Entretien
réalisé
le 3 décembre 2003, à Paris
Par Bernard PAYEN
Remerciements chaleureux
à John MARTINEZ pour la traduction
S’il ne restait plus qu’un homme à
faire des films, seul à l’autre moitié du monde sur un confettis
de terre (allez au hasard, Winnipeg, Canada), ce serait peut-être
lui, Guy Maddin, « l’homme qui rêve », appelé aussi
cinéaste, mais pas trop, artisan plutôt, ou enfant pris dans
les rets d’un imaginaire sans cesse en mouvement.
On peut aujourd’hui, grâce à ED Distribution, voir ou revoir
ses films, longs et petits (The Dead Father, In the Heart
of the world, Tales from theGimli Hospital,
Careful, et surtout Archangel, son chef d’œuvre),
et plonger à chaque fois dans un univers inconnu et étrange,
nostalgique et futuriste.
Œuvre de commande construite à partir d’un ballet des danseurs
du Royal Winnipeg Ballet, cette version muette et chorégraphiée
de Dracula permet à Maddin d’aller plus loin dans la radicalité
de son cinéma et l’exploration de ses obsessions (la jalousie
en premier lieu).
L’HOMME QUI RÊVE
Objectif Cinéma :
Quelle a été l’origine de cette
version de Dracula ?
Guy Maddin :
Quand on m’a proposé le projet de Dracula, je n’avais
pas fait de longs-métrages depuis un moment, j’avais seulement
tourné Heart of the world, un court-métrage qui, pour
des raisons que je n’explique pas, a remporté de nombreux prix.

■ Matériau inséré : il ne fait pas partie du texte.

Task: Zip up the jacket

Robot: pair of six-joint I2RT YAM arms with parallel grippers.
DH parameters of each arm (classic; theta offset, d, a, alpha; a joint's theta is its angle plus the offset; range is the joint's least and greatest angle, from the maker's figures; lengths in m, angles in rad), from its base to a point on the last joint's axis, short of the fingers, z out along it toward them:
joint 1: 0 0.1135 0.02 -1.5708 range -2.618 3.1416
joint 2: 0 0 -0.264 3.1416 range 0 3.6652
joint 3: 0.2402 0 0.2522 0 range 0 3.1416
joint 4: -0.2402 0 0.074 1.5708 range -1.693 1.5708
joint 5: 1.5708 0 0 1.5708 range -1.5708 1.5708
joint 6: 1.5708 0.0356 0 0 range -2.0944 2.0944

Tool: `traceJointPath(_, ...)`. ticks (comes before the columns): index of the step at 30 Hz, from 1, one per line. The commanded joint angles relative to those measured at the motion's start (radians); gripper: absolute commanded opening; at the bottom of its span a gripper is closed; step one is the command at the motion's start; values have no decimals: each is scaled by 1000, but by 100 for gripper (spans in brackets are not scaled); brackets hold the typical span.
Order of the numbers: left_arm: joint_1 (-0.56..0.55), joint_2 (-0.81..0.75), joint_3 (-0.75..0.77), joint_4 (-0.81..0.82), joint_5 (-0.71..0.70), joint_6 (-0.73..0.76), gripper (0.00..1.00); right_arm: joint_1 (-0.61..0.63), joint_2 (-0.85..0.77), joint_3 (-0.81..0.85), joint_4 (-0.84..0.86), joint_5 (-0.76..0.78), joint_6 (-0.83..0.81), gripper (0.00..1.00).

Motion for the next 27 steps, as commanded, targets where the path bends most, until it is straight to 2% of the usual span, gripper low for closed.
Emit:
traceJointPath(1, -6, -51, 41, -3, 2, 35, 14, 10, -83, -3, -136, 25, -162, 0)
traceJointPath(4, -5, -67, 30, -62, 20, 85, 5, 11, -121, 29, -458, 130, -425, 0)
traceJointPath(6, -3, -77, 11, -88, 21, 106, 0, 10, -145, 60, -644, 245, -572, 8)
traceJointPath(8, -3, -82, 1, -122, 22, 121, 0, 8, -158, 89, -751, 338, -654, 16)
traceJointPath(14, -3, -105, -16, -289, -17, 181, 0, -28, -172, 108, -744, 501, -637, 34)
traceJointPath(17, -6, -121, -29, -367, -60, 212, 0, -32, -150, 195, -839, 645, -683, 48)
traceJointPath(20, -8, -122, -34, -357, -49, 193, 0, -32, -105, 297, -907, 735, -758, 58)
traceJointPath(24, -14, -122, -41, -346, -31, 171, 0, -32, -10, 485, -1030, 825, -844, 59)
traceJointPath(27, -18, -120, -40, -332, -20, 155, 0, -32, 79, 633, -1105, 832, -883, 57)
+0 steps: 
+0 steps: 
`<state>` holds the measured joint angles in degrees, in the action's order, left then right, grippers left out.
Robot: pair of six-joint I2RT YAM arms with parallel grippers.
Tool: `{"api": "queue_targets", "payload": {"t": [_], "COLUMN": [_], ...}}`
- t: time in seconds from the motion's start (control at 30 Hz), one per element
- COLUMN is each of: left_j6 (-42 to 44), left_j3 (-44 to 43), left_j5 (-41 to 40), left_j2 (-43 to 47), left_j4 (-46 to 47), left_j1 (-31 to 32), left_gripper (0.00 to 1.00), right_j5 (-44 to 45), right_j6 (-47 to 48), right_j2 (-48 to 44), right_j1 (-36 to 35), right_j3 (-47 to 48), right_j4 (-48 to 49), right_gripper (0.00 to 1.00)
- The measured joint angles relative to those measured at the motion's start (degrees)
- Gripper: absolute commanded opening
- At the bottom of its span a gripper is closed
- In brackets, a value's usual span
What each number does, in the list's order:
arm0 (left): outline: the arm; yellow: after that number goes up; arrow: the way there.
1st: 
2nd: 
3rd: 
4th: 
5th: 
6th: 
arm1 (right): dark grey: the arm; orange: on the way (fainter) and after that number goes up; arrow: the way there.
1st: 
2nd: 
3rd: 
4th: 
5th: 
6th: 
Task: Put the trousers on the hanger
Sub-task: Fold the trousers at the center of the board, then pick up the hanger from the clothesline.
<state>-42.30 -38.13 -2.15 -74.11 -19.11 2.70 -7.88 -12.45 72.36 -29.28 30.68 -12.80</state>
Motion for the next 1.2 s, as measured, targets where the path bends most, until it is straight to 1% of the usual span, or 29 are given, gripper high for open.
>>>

C’est alors que beaucoup de gens ont voulu travailler avec moi.
On m’a contacté pour filmer un ballet autour de Dracula interprété
par les danseurs du Royal Winnipeg Ballet. La productrice a
vendu l’idée à une chaîne de télévision. C’était une commande,
je n’avais pas vraiment envie de réaliser ce film, notamment
parce que je n’y connais rien en danse et que j’avais peur de
nuire au projet. J’ai refusé plusieurs fois pendant trois mois,
mais comme mon compte en banque était vide, j’ai finalement
accepté ! Je me suis dit que j’allais peut-être apprendre
à filmer un ballet ou au contraire à ne plus jamais en filmer
un ! Ce fut au bout du compte une bonne expérience.
Objectif Cinéma :
Vos précédents films avaient
déjà tous déjà, d’une certaine manière, une dimension chorégraphique…
Guy Maddin :
C’est vrai que j’ai toujours voulu avoir plus de mouvement
dans mes films. En regardant de près l’histoire du cinéma,
je me suis aperçu qu’un cinéaste comme Abel Gance avait l’habitude
de « jeter » sa caméra ou de faire des travellings
un peu fous, et j’avais envie à mon tour d’exploiter cette
façon de tourner. J’avais aussi toujours eu le désir de tourner
avec des danseurs qui ont une manière particulière de marcher,
de bouger et qui sont en fait de grands acteurs de cinéma
muet. C’est en revanche la danse elle-même que je ne voulais
pas filmer. J’ai finalement été très chanceux dans cette aventure,
j’ai appris beaucoup de choses, mais je ne pense pas que je
le referais demain pour autant ! Mais je me suis fait
quelques amis parmi les danseurs, ce qui est assez agréable.
Depuis Dracula, j’ai d’ailleurs retravaillé avec deux
danseurs de ce film pour deux autres projets.